We believe in promoting cutting-edge services to every client. We do this through innovative claims processes; a team of quality-focused Customer Care Representatives; and transparent strategic, partnerships with external vendors.
Claims Processing Innovations
AmeriBen is continuously looking for efficiencies and ways to control and manage medical trend, while steadfastly providing accuracy, customer service and timely turnaround.
Through powerful claims edits, 365 day external audit, domestic only claims processing and our focus on the proper adjudication of larger dollar claims, we have achieved remarkable financial results for our clients while also taking great care of their members.
In addition, each client has a designated claims processor. This individual becomes familiar with the intimate details of the plan, taking pride in ensuring claims are processed accurately and timely.
Edits, Reviews, and Audits
AmeriBen's claim edits and clinical bill review partners update regularly to the most sophisticated extraction methods to save an average of 5 to 7 percent of annual medical costs.
All claims processors are subject to extensive and thorough audits daily by AmeriBen's internal audit department as well as a third party audit vendor to ensure our best-in-class accuracy. Any claim exceeding $10,000 is reviewed prior to payment being released. Claims exceeding $50,000 are subject to additional reviews, both internally and by an external auditor.
Service Innovations
Our Customer Care Representatives are 100% focused on call quality and are not incentivized by average call duration or number of calls taken. Our representatives routinely make outbound calls as well, with over one-third of our calls resulting in an outbound conference call with external vendors to solve a problem for a member.
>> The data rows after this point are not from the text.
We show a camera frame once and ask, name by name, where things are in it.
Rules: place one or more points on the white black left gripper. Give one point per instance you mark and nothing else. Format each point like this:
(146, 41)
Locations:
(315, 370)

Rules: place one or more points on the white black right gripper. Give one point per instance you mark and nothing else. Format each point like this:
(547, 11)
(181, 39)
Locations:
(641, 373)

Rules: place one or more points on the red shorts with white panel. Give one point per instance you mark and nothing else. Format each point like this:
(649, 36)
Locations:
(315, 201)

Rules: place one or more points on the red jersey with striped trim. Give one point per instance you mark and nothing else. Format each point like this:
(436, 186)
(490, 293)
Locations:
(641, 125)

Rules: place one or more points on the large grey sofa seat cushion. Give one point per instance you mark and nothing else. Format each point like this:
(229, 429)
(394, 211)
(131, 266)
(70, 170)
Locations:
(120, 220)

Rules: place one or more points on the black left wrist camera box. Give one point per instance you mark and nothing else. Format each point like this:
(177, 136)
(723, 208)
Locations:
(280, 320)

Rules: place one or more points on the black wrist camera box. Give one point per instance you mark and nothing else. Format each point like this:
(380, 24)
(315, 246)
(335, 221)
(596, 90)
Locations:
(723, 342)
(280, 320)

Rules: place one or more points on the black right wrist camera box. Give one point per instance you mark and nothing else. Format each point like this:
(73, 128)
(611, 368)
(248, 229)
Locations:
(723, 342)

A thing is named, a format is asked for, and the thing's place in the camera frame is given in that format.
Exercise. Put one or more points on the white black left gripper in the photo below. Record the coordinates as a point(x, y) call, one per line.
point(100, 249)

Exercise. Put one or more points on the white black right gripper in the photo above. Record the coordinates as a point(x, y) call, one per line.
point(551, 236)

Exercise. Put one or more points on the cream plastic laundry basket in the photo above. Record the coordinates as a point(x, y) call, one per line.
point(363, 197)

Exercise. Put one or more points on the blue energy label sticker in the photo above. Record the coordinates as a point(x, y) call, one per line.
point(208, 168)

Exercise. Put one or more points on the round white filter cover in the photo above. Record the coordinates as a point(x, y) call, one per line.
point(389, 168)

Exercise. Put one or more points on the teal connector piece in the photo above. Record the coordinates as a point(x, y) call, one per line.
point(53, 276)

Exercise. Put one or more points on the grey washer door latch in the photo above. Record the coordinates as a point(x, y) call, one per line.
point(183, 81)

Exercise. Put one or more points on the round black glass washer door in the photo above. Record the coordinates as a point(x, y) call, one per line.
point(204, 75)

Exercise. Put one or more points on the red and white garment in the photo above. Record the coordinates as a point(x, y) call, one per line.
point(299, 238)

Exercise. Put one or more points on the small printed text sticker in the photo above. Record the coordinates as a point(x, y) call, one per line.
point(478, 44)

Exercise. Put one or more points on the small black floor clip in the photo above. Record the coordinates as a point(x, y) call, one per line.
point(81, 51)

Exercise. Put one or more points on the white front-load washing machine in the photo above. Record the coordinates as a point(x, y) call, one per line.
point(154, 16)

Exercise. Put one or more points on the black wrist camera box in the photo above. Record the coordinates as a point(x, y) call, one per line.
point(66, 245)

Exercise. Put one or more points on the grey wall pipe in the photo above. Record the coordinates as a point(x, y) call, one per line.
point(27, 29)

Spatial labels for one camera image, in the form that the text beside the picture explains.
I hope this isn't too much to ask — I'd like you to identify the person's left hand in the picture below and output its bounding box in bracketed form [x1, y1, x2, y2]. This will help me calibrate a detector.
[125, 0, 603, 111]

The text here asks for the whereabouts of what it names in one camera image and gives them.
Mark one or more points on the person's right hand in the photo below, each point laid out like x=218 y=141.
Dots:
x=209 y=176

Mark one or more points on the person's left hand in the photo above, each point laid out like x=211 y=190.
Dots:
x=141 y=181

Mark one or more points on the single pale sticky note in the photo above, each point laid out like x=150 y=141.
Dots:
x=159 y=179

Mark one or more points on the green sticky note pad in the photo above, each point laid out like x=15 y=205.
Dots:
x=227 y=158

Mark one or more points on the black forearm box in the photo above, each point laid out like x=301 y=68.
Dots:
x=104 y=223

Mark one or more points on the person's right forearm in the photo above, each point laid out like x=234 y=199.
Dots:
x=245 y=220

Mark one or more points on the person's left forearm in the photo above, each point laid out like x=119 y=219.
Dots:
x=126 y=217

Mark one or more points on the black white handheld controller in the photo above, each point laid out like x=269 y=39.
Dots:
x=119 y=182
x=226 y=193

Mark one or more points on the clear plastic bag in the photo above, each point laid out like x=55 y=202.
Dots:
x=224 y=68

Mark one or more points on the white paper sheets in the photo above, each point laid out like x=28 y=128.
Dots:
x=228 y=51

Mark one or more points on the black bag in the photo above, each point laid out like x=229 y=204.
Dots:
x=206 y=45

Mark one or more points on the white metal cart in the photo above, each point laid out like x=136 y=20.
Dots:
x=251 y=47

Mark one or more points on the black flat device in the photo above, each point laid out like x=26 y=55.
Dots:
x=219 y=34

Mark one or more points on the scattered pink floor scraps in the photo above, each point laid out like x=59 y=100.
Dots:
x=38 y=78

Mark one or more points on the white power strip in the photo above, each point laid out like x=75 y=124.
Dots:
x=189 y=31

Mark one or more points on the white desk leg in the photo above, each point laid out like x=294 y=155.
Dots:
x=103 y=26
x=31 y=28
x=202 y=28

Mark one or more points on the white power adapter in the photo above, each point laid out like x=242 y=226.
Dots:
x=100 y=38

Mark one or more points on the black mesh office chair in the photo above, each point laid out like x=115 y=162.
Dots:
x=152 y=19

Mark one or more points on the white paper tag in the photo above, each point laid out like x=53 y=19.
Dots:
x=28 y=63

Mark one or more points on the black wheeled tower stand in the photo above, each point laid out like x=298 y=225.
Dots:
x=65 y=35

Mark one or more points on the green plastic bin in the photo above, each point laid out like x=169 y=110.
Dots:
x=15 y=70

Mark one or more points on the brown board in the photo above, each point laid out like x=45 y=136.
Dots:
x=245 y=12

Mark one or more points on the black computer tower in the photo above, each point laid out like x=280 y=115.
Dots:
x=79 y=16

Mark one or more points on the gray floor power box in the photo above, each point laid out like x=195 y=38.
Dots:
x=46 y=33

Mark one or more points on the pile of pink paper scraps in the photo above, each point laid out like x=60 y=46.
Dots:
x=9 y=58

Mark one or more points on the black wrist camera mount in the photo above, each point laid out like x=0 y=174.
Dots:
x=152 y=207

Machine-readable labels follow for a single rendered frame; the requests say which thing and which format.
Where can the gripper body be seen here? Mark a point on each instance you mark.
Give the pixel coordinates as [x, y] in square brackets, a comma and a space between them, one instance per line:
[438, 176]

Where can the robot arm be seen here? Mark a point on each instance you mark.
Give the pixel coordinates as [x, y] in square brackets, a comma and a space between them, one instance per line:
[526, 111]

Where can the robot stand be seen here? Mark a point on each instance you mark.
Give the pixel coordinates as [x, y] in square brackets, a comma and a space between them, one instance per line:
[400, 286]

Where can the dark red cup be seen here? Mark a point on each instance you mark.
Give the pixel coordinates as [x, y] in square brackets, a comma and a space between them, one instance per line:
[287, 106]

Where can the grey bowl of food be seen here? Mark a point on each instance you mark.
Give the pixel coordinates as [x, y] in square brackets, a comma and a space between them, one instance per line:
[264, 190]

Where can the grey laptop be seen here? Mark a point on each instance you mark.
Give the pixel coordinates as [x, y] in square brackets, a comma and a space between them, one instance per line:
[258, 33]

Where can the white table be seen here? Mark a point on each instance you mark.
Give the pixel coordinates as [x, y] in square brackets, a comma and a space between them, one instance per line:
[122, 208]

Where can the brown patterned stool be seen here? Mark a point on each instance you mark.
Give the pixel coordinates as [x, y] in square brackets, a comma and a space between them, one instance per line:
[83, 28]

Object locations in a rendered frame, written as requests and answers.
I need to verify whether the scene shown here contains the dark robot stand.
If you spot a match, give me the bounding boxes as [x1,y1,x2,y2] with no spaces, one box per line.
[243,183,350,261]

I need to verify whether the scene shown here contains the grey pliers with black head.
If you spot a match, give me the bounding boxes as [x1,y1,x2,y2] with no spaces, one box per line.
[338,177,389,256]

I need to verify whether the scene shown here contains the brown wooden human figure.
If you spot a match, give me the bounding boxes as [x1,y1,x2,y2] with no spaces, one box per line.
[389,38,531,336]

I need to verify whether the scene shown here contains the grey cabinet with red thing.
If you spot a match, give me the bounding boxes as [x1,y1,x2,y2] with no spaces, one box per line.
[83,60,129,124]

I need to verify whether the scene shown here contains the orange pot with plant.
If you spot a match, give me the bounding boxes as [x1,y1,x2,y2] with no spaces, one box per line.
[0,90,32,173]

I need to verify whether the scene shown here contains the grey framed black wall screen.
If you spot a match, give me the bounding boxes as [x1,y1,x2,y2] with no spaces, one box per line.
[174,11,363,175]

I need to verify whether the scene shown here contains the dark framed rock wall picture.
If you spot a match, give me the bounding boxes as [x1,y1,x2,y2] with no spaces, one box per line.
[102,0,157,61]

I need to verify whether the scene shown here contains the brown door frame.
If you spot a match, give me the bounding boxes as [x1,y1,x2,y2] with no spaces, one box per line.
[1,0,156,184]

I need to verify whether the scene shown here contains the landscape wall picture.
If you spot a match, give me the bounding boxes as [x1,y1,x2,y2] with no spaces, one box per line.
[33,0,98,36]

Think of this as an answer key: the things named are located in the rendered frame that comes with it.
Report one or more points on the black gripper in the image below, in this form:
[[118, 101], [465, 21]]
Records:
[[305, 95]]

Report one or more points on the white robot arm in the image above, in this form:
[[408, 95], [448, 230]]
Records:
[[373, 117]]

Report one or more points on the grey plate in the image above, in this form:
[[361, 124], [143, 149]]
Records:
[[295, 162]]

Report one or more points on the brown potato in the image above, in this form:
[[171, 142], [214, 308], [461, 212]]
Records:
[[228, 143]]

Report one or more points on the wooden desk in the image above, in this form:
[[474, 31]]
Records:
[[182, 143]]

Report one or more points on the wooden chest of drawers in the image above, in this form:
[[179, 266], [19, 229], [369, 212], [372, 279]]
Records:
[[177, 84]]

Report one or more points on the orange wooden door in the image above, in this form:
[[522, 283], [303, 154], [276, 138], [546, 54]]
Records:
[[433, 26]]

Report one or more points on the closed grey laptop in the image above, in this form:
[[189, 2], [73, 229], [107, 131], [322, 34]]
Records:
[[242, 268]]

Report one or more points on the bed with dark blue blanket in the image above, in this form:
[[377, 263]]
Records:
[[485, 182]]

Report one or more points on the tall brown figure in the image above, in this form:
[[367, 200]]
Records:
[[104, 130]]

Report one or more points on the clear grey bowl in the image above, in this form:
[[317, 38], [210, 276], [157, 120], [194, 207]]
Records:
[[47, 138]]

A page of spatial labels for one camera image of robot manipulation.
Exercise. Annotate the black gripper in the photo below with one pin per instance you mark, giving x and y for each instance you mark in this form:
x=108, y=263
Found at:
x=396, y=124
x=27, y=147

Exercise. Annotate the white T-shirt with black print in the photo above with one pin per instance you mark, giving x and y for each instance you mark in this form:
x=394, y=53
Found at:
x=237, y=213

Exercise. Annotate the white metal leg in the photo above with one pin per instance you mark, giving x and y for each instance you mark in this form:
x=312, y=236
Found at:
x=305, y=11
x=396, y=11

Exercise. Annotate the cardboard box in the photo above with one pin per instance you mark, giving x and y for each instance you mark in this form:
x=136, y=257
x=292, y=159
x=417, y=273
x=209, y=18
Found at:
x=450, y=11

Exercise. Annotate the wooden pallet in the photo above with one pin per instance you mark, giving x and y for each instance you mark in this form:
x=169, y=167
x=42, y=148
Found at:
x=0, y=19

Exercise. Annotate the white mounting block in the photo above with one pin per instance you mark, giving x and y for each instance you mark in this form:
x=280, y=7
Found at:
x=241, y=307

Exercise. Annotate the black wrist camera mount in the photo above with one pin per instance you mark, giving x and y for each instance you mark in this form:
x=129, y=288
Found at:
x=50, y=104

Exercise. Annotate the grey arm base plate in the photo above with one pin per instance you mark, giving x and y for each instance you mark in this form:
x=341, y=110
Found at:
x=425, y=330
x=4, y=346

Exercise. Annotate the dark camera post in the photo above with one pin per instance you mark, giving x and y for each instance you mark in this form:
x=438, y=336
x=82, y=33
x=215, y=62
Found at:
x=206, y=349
We have found that these three-way calls increase the number of first-call resolutions which not only leaves the member increasingly satisfied, but also our member's providers. Our Customer Care Representatives' only concern is helping the member on the other end of the line.
Pharmacy Benefit Managers
AmeriBen has partnered with several top-ranked, nationally-recognized prescription benefit managers (PBMs). We interface with these PBMs on a daily basis by sending eligibility and accumulators for HSA/HRA purposes electronically. AmeriBen's PBM department has access to dedicated Account Managers and Client Service Teams with these PBMs for quick issue resolution, in addition to recommendations on plan design.
Reference-Based Pricing
Many of AmeriBen's clients currently offer plans with some sort of reference-based pricing integrated into the plan design, most commonly for out-of-network claims. The vast majority of these clients leverage Medicare as the reference base. Our clients have experienced very little member disruption along with exceptional savings when it is implemented with recommended plan language and adequate options for members seeking routine care and local services.